• [What you are asked to do]:
From the entries that follow, gather each line holding the word "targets".

Stored entries:
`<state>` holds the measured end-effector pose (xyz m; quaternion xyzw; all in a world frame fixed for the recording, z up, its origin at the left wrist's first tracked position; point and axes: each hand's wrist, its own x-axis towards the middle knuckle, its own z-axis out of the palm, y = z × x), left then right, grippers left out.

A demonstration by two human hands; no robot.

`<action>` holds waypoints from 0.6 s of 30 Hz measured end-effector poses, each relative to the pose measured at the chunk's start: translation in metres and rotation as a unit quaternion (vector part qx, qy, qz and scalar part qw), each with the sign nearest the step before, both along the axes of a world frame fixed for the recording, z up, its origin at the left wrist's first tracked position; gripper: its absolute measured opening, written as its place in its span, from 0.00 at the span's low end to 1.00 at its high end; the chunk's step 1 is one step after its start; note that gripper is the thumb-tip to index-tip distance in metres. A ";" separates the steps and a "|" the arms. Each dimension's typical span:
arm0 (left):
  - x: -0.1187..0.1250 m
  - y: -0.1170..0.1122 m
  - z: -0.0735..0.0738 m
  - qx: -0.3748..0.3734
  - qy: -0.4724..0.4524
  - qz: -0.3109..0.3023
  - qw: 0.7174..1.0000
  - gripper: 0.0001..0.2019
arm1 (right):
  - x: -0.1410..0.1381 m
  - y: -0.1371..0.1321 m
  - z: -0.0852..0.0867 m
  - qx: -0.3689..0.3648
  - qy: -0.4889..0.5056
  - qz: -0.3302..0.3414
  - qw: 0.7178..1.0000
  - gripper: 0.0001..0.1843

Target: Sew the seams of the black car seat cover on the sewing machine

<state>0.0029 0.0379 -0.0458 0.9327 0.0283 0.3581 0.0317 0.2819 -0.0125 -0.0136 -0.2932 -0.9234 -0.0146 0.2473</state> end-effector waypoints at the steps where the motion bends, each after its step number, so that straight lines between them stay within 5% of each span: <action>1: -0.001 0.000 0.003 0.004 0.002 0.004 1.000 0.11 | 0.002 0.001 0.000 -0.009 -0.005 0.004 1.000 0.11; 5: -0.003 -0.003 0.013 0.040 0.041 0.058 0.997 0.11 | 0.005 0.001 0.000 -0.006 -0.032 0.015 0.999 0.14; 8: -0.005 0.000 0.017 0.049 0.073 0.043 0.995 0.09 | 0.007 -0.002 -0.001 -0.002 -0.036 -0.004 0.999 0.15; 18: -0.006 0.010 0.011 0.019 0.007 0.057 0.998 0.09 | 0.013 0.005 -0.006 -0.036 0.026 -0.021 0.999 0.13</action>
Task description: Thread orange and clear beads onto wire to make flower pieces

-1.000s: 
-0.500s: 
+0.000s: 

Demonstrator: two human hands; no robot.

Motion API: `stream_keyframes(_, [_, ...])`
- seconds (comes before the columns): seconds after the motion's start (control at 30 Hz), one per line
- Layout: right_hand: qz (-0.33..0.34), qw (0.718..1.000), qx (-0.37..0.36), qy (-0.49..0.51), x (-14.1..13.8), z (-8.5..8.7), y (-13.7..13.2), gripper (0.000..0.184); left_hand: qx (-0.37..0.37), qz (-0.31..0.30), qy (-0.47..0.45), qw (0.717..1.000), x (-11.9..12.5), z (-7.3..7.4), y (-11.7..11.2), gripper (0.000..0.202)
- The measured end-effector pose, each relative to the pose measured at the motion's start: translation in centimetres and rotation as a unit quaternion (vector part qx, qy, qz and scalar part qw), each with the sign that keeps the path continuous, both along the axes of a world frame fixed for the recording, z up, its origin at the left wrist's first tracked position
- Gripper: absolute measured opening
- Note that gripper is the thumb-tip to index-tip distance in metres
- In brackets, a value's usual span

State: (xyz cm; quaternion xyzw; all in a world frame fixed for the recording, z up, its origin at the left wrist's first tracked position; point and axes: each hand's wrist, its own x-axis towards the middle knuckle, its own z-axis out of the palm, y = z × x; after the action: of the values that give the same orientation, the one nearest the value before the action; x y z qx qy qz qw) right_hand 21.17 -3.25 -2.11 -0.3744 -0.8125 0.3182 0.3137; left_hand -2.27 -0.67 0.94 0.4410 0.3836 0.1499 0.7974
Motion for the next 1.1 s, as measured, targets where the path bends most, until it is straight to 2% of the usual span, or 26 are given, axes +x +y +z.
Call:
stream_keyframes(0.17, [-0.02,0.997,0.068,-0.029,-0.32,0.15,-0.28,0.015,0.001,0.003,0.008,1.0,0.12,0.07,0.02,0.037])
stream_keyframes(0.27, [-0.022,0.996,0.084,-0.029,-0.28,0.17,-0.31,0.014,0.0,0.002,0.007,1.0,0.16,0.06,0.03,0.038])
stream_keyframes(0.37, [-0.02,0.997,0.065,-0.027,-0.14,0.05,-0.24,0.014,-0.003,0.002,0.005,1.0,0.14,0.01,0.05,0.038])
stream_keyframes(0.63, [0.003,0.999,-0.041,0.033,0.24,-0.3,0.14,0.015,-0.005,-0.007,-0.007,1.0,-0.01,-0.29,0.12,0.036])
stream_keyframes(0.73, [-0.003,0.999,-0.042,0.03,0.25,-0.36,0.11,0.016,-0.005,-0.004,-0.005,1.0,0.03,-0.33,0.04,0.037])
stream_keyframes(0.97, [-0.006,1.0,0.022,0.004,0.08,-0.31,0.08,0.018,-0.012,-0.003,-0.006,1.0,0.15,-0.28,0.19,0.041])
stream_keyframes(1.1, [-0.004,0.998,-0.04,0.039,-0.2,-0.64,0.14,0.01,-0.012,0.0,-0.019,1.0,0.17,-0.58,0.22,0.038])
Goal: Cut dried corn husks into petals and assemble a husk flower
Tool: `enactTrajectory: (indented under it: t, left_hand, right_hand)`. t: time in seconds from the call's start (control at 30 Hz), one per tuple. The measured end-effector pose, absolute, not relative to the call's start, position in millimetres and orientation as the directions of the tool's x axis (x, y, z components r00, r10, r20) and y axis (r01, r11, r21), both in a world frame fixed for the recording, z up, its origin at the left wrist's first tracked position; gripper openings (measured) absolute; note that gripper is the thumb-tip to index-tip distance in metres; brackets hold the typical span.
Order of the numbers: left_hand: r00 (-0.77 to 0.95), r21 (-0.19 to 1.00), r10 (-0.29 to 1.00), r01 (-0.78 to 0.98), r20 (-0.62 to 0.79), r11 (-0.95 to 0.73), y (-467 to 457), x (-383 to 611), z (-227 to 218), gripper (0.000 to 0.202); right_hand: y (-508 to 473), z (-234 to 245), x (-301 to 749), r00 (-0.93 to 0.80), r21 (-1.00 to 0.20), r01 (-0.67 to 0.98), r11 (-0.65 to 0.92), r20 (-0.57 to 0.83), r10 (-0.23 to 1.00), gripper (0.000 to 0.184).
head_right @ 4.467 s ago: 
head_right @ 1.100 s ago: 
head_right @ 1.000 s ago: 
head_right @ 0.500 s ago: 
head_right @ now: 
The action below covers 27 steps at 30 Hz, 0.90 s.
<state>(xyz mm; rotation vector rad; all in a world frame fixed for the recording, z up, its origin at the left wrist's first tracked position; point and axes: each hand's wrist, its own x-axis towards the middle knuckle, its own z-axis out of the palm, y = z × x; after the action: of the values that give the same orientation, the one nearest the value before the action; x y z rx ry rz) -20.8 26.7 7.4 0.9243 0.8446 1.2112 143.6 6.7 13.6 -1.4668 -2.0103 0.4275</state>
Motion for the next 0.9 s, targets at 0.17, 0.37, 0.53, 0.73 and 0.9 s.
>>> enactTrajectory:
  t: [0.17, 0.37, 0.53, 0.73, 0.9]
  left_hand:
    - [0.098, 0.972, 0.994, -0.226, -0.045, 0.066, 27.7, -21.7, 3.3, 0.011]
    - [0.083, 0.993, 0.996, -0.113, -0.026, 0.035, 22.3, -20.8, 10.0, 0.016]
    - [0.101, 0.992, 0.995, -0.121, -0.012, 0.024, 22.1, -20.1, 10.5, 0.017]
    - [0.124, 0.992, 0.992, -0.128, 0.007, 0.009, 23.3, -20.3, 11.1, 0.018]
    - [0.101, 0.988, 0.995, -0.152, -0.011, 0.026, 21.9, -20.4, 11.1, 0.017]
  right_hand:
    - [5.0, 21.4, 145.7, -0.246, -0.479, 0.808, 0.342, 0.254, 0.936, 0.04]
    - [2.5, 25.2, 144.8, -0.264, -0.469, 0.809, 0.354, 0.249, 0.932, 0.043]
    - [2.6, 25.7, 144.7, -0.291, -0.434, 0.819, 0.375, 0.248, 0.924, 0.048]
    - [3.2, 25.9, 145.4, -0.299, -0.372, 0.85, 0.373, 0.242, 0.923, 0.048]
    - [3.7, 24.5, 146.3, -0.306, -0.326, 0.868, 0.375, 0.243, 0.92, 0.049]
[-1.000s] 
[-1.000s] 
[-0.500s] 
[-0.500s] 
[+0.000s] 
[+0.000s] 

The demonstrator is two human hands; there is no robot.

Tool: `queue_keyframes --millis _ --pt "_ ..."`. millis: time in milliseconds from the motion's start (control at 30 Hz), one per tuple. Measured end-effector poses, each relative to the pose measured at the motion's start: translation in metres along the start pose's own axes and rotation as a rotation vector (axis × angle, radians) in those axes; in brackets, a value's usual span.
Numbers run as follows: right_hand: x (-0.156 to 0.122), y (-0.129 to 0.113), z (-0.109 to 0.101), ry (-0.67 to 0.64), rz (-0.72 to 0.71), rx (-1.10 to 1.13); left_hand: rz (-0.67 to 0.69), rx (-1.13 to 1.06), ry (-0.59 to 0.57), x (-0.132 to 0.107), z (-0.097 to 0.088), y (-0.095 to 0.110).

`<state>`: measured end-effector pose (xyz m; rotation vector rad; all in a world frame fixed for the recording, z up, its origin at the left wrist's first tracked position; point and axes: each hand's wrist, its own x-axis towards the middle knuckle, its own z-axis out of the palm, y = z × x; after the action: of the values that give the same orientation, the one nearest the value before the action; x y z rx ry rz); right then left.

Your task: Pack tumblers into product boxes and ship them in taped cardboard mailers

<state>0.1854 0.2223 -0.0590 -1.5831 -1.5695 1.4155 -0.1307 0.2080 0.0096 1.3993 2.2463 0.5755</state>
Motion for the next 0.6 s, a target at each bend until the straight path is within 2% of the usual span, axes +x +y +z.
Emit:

• [Result below]:
Motion for the next 1.1 s, as measured, targets where the path bends most, until it is straight to 2% of the usual span, or 26 are given, axes +x +y +z.
Motion for the next 0.9 s, targets at 0.17, 0.37, 0.53, 0.73 and 0.9 s.

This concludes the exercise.